* **YOUR GOAL**:
Send back every record exactly.

Collected data entries:
______________________________

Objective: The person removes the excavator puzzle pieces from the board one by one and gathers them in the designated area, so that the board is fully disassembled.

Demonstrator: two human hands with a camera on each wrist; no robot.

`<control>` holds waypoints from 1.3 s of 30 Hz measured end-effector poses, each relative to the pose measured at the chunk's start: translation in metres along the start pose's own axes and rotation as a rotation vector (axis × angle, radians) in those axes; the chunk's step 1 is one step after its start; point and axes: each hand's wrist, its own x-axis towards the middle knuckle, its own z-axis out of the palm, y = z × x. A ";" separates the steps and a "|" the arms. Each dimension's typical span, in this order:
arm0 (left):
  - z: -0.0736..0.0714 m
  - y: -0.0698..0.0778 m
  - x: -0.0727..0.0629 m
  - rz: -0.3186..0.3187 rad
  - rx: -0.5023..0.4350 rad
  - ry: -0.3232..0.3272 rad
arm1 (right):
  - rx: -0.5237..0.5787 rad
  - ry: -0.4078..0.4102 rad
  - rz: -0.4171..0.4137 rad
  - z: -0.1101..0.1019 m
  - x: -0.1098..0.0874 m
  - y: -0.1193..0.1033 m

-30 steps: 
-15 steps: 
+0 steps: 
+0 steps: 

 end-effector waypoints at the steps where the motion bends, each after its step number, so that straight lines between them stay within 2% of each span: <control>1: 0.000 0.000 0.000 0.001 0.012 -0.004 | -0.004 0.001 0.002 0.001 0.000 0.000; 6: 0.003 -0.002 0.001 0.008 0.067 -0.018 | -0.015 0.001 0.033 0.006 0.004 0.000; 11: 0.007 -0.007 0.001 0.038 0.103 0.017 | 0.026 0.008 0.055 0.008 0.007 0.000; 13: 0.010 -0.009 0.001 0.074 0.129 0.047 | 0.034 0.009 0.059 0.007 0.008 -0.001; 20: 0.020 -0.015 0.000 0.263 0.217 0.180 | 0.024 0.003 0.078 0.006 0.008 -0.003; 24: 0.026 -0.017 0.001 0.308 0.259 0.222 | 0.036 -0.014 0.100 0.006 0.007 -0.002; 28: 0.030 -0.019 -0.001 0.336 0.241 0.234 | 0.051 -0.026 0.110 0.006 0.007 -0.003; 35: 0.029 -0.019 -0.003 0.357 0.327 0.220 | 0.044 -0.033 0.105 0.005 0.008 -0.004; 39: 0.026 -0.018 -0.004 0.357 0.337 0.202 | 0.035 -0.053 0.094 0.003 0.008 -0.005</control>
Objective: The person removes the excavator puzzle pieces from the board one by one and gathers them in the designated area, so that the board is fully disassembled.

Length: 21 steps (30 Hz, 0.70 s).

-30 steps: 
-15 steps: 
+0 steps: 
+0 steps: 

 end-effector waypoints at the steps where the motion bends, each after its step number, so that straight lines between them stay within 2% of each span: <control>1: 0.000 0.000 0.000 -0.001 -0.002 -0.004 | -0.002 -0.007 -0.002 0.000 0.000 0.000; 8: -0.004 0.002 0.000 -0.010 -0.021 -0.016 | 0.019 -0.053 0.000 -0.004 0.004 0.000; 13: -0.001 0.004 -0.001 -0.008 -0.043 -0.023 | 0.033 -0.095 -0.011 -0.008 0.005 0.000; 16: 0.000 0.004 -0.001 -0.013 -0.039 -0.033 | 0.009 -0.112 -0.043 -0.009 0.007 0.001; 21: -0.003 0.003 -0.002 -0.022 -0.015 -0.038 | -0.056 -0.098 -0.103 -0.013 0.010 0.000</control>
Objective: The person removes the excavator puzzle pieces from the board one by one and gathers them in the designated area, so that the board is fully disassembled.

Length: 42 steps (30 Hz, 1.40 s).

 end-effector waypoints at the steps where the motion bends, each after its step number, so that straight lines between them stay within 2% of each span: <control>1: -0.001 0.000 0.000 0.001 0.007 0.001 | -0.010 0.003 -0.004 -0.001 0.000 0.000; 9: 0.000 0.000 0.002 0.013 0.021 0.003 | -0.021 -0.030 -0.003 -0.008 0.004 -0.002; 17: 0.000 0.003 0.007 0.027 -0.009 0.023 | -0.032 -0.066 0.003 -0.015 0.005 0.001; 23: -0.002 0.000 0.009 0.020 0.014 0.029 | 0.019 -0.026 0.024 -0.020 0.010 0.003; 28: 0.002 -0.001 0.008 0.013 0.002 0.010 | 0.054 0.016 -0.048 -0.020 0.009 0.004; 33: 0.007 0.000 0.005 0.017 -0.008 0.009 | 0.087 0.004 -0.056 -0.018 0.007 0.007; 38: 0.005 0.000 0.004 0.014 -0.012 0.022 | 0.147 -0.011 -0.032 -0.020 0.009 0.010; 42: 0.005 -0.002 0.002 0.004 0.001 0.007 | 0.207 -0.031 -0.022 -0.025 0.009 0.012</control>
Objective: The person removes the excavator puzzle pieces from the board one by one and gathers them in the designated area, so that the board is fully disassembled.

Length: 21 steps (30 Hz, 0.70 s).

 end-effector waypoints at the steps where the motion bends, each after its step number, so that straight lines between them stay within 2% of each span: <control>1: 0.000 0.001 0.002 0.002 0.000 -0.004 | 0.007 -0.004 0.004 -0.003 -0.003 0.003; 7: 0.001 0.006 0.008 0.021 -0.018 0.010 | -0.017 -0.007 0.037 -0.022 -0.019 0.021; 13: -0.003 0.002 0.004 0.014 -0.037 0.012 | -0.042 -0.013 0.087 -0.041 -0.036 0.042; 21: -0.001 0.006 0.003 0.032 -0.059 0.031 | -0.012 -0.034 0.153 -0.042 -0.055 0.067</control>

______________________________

* **COMPLETED TASK**:
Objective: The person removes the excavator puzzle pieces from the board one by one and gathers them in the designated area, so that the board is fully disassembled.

Demonstrator: two human hands with a camera on each wrist; no robot.

`<control>` holds waypoints from 1.3 s of 30 Hz measured end-effector poses, each relative to the pose measured at the chunk's start: translation in metres along the start pose's own axes and rotation as a rotation vector (axis × angle, radians) in those axes; the chunk's step 1 is one step after its start; point and axes: each hand's wrist, its own x-axis towards the middle knuckle, its own z-axis out of the palm, y = z × x. A ";" separates the steps and a "|" the arms. Each dimension's typical span, in this order:
arm0 (left):
  - z: -0.0736..0.0714 m
  - y: -0.0698..0.0778 m
  - x: -0.0727..0.0629 m
  - rz: -0.3186..0.3187 rad
  - rx: -0.5023..0.4350 rad
  - ry: -0.3232..0.3272 rad
arm1 (right):
  - rx: -0.5237..0.5787 rad
  - ry: -0.4078..0.4102 rad
  - rz: -0.4171..0.4137 rad
  - z: -0.1101..0.1019 m
  - x: -0.1098..0.0874 m
  - y: -0.1193..0.1033 m

-30 steps: 
-15 steps: 
+0 steps: 
+0 steps: 

 end-effector waypoints at the steps where the motion bends, each after its step number, so that straight lines between them stay within 2% of each span: <control>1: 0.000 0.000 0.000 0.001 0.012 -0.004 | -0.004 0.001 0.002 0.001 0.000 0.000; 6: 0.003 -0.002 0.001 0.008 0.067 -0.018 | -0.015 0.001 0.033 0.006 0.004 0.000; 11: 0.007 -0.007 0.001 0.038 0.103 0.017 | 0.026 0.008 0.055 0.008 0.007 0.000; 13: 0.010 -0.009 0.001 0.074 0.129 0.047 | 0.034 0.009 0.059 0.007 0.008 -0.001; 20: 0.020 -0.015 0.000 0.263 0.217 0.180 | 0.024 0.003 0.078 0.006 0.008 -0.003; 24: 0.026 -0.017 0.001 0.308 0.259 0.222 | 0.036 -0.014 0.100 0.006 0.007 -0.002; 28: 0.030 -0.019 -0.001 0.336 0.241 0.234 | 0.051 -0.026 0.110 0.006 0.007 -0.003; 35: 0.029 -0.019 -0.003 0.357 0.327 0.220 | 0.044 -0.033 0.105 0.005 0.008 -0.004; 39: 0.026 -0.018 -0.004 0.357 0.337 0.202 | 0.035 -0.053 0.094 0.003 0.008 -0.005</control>
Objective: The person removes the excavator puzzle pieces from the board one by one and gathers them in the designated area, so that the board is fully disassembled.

Length: 21 steps (30 Hz, 0.70 s).

-30 steps: 
-15 steps: 
+0 steps: 
+0 steps: 

 end-effector waypoints at the steps where the motion bends, each after its step number, so that straight lines between them stay within 2% of each span: <control>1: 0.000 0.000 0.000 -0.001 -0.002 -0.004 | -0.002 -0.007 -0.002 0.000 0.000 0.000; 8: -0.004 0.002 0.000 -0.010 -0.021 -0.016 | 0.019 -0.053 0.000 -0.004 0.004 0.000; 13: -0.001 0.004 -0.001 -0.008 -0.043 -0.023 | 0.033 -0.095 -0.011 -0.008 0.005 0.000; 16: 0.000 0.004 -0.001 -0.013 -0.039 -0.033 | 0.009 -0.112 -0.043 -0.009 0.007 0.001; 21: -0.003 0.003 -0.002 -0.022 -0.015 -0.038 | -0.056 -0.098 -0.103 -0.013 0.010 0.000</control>
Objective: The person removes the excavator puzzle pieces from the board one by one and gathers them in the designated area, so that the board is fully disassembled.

Length: 42 steps (30 Hz, 1.40 s).

 end-effector waypoints at the steps where the motion bends, each after its step number, so that straight lines between them stay within 2% of each span: <control>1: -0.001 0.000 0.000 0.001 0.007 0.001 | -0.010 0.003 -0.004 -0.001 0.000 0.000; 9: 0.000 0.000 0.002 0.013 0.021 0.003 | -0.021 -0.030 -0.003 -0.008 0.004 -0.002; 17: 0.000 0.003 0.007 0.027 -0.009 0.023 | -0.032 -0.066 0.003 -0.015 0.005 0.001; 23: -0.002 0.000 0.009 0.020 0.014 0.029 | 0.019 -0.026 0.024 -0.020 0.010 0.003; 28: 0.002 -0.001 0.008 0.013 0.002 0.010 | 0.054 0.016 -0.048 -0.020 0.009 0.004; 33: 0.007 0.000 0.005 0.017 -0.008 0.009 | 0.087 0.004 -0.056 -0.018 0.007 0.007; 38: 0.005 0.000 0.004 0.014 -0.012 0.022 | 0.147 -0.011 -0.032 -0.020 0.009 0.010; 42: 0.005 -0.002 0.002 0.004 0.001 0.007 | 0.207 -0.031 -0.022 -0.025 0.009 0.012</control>
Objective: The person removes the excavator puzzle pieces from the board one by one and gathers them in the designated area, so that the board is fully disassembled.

Length: 21 steps (30 Hz, 0.70 s).

 end-effector waypoints at the steps where the motion bends, each after its step number, so that straight lines between them stay within 2% of each span: <control>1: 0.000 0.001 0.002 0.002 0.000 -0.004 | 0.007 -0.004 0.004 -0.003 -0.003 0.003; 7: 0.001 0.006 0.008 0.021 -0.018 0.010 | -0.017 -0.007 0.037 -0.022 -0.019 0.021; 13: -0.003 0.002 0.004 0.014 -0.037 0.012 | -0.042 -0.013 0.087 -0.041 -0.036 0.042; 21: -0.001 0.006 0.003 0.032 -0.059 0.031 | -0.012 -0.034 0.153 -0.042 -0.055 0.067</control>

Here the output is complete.